◆ ASSIGNMENT: Each line of the data below should be repeated exactly.

◆ PROVIDED DATA:
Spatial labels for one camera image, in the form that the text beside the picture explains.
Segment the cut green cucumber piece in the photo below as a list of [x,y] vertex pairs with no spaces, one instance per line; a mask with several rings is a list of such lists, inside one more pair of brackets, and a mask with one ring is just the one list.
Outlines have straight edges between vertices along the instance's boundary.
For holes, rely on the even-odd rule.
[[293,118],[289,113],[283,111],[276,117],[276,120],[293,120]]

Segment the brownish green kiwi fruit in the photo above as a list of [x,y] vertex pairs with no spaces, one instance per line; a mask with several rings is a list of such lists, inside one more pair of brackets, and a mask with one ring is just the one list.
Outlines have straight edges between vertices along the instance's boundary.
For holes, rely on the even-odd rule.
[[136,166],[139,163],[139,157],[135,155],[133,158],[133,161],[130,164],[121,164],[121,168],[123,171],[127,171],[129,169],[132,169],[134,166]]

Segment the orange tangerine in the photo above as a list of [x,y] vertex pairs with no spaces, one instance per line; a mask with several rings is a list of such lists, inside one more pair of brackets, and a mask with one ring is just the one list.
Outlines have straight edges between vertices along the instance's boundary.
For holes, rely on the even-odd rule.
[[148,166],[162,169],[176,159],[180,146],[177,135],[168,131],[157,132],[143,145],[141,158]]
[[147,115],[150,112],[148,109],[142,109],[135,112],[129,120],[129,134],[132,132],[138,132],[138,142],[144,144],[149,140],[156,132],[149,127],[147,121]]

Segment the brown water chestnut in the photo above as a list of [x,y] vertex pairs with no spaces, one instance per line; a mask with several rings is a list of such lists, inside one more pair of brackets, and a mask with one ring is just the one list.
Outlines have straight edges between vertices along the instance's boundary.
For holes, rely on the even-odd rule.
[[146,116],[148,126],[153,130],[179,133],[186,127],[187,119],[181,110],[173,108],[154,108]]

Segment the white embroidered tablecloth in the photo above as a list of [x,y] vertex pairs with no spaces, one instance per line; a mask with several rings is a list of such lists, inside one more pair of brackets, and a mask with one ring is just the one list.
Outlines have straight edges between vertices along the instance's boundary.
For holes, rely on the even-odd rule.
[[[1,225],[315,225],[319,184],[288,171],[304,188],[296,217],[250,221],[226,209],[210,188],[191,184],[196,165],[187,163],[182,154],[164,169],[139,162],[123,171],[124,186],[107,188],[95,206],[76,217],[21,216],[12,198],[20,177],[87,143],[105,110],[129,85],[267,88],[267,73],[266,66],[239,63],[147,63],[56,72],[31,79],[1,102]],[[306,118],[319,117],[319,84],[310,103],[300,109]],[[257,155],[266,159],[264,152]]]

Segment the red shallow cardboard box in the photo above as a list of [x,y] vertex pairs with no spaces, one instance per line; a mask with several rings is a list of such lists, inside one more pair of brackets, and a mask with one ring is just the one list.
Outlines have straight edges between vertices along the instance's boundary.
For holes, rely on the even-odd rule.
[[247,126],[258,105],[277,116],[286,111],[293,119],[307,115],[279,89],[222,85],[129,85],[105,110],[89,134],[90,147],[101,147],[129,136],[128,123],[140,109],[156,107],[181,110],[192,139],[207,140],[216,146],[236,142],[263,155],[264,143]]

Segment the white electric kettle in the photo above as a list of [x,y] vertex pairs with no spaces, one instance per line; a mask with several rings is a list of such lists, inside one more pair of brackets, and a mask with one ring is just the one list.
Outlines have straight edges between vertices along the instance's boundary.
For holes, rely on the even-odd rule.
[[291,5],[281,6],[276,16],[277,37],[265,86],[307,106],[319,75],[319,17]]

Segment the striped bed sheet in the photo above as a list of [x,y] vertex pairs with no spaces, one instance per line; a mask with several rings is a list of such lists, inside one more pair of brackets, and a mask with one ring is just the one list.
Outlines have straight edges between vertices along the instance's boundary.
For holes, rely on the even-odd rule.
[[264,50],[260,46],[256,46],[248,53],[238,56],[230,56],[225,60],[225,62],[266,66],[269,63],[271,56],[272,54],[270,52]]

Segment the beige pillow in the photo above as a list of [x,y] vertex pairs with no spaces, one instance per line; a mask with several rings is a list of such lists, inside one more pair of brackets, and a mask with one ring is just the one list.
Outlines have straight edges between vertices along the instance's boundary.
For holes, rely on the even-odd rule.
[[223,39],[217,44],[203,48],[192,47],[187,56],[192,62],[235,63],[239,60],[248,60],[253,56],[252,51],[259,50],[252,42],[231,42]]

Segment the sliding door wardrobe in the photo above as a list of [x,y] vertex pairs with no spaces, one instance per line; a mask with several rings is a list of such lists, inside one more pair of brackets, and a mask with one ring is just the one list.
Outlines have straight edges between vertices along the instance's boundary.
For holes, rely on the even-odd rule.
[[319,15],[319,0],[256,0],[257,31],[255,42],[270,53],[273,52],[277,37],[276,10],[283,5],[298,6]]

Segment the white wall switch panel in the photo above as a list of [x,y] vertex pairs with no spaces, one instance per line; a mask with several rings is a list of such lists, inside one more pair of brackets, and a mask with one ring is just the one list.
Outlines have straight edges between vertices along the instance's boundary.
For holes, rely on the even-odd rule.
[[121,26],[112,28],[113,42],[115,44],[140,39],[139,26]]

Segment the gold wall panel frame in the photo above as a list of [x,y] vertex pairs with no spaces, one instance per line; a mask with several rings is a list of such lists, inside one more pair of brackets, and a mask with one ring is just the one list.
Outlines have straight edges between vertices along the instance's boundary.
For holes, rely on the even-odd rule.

◆ THE COMPLETED TASK:
Spatial labels for one camera image, in the form that the text beside the picture explains.
Segment the cut green cucumber piece in the photo below as a list of [x,y] vertex pairs with no spaces, one instance per line; a mask with several rings is a list of such lists, inside one more pair of brackets, and a mask with one ring is just the one list.
Outlines have straight edges between vertices along the instance's boundary.
For holes, rely on the even-odd rule.
[[293,118],[289,113],[283,111],[276,117],[276,120],[293,120]]

Segment the brownish green kiwi fruit in the photo above as a list of [x,y] vertex pairs with no spaces, one instance per line; a mask with several rings is a list of such lists, inside one more pair of brackets, and a mask with one ring is just the one list.
Outlines have straight edges between vertices along the instance's boundary.
For holes, rely on the even-odd rule.
[[136,166],[139,163],[139,157],[135,155],[133,158],[133,161],[130,164],[121,164],[121,168],[123,171],[127,171],[129,169],[132,169],[134,166]]

Segment the orange tangerine in the photo above as a list of [x,y] vertex pairs with no spaces, one instance per line; a mask with several rings is a list of such lists, inside one more pair of brackets, and a mask with one ring is just the one list.
Outlines have straight edges between vertices along the instance's boundary.
For holes, rely on the even-odd rule.
[[148,166],[162,169],[176,159],[180,146],[177,135],[168,131],[157,132],[143,145],[141,158]]
[[147,115],[150,112],[148,109],[142,109],[135,112],[129,120],[129,134],[132,132],[138,132],[138,142],[144,144],[149,140],[156,132],[149,127],[147,121]]

Segment the brown water chestnut in the photo above as a list of [x,y] vertex pairs with no spaces, one instance per line; a mask with several rings is a list of such lists, inside one more pair of brackets, and a mask with one ring is just the one list.
Outlines have straight edges between vertices along the instance's boundary.
For holes, rely on the even-odd rule.
[[146,116],[148,126],[153,130],[179,133],[186,127],[187,119],[181,110],[173,108],[154,108]]

Segment the white embroidered tablecloth in the photo above as a list of [x,y] vertex pairs with no spaces, one instance per line; a mask with several rings is a list of such lists, inside one more pair of brackets, and a mask with one ring is just the one list.
Outlines have straight edges between vertices along the instance's boundary.
For holes, rely on the even-odd rule.
[[[1,225],[315,225],[319,184],[288,171],[304,188],[296,217],[250,221],[226,209],[210,188],[191,184],[196,165],[187,163],[182,154],[164,169],[139,162],[123,171],[124,186],[107,188],[95,206],[76,217],[21,216],[12,198],[20,177],[87,143],[105,110],[129,85],[267,88],[267,73],[266,66],[239,63],[147,63],[56,72],[31,79],[1,102]],[[306,118],[319,117],[319,84],[310,103],[300,109]],[[257,155],[266,159],[264,152]]]

Segment the red shallow cardboard box in the photo above as a list of [x,y] vertex pairs with no spaces, one instance per line; a mask with several rings is a list of such lists, inside one more pair of brackets, and a mask with one ring is just the one list.
Outlines have straight edges between vertices along the instance's boundary.
For holes, rely on the even-odd rule.
[[247,126],[258,105],[277,116],[286,111],[293,119],[307,115],[279,89],[222,85],[129,85],[105,110],[89,134],[90,147],[101,147],[129,136],[128,123],[140,109],[156,107],[181,110],[192,139],[207,140],[216,146],[236,142],[263,155],[264,143]]

Segment the white electric kettle in the photo above as a list of [x,y] vertex pairs with no spaces, one instance per line; a mask with several rings is a list of such lists, inside one more pair of brackets, and a mask with one ring is just the one list.
Outlines have straight edges between vertices along the instance's boundary.
For holes, rely on the even-odd rule.
[[291,5],[281,6],[276,16],[277,37],[265,86],[307,106],[319,75],[319,17]]

Segment the striped bed sheet in the photo above as a list of [x,y] vertex pairs with no spaces, one instance per line; a mask with several rings is a list of such lists, inside one more pair of brackets, and a mask with one ring is just the one list.
Outlines have straight edges between vertices along the instance's boundary.
For holes, rely on the even-odd rule.
[[264,50],[260,46],[256,46],[248,53],[238,56],[230,56],[225,60],[225,62],[266,66],[269,63],[271,56],[272,54],[270,52]]

Segment the beige pillow in the photo above as a list of [x,y] vertex pairs with no spaces, one instance per line; a mask with several rings is a list of such lists, inside one more pair of brackets, and a mask with one ring is just the one list.
Outlines have straight edges between vertices along the instance's boundary.
For holes, rely on the even-odd rule.
[[223,39],[217,44],[203,48],[192,47],[187,56],[192,62],[235,63],[239,60],[248,60],[253,56],[252,51],[259,50],[252,42],[231,42]]

Segment the sliding door wardrobe in the photo above as a list of [x,y] vertex pairs with no spaces, one instance per line; a mask with several rings is a list of such lists, inside one more pair of brackets, and a mask with one ring is just the one list.
Outlines have straight edges between vertices along the instance's boundary.
For holes, rely on the even-odd rule.
[[319,15],[319,0],[256,0],[257,31],[255,42],[270,53],[273,52],[277,37],[276,10],[283,5],[298,6]]

Segment the white wall switch panel in the photo above as a list of [x,y] vertex pairs with no spaces, one instance per line; a mask with several rings is a list of such lists, inside one more pair of brackets, and a mask with one ring is just the one list.
Outlines have straight edges between vertices along the instance's boundary.
For holes, rely on the even-odd rule.
[[121,26],[112,28],[113,42],[115,44],[140,39],[139,26]]

Segment the gold wall panel frame in the photo above as a list of [x,y] vertex pairs with no spaces, one instance per line; a mask with several rings is a list of such lists, inside one more pair of brackets, and a mask with one ring is just the one list.
Outlines have straight edges between vertices along the instance's boundary.
For holes, rely on the even-odd rule.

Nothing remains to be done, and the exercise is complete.